**TASK OBJECTIVE:**
Keep only the lines of the data below that contain "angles", and copy them.

DATA EXTRACT Start Marker

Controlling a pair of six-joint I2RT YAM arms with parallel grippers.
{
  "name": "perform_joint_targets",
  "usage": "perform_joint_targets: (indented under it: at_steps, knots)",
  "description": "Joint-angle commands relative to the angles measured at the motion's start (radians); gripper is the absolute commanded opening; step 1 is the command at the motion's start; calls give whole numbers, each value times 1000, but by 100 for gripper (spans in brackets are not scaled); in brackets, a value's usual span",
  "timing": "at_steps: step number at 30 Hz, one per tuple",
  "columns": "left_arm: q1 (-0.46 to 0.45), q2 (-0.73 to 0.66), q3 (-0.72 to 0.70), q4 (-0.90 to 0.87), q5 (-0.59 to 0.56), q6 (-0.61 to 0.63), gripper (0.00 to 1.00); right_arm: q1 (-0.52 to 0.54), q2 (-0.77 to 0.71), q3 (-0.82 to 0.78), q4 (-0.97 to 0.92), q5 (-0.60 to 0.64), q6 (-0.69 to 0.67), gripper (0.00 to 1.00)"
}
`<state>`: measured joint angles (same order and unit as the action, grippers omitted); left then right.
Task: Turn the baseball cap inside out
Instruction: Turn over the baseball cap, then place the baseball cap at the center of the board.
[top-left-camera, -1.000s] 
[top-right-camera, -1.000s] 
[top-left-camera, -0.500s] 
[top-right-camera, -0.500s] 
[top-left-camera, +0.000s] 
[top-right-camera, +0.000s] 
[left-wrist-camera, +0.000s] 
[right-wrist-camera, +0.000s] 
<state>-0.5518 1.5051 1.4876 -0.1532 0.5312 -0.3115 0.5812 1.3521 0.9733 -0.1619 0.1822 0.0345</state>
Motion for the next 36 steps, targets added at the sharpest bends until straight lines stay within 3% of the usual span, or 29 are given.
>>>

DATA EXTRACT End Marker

**ANSWER TO THE PROBLEM:**
  "description": "Joint-angle commands relative to the angles measured at the motion's start (radians); gripper is the absolute commanded opening; step 1 is the command at the motion's start; calls give whole numbers, each value times 1000, but by 100 for gripper (spans in brackets are not scaled); in brackets, a value's usual span",
`<state>`: measured joint angles (same order and unit as the action, grippers omitted); left then right.

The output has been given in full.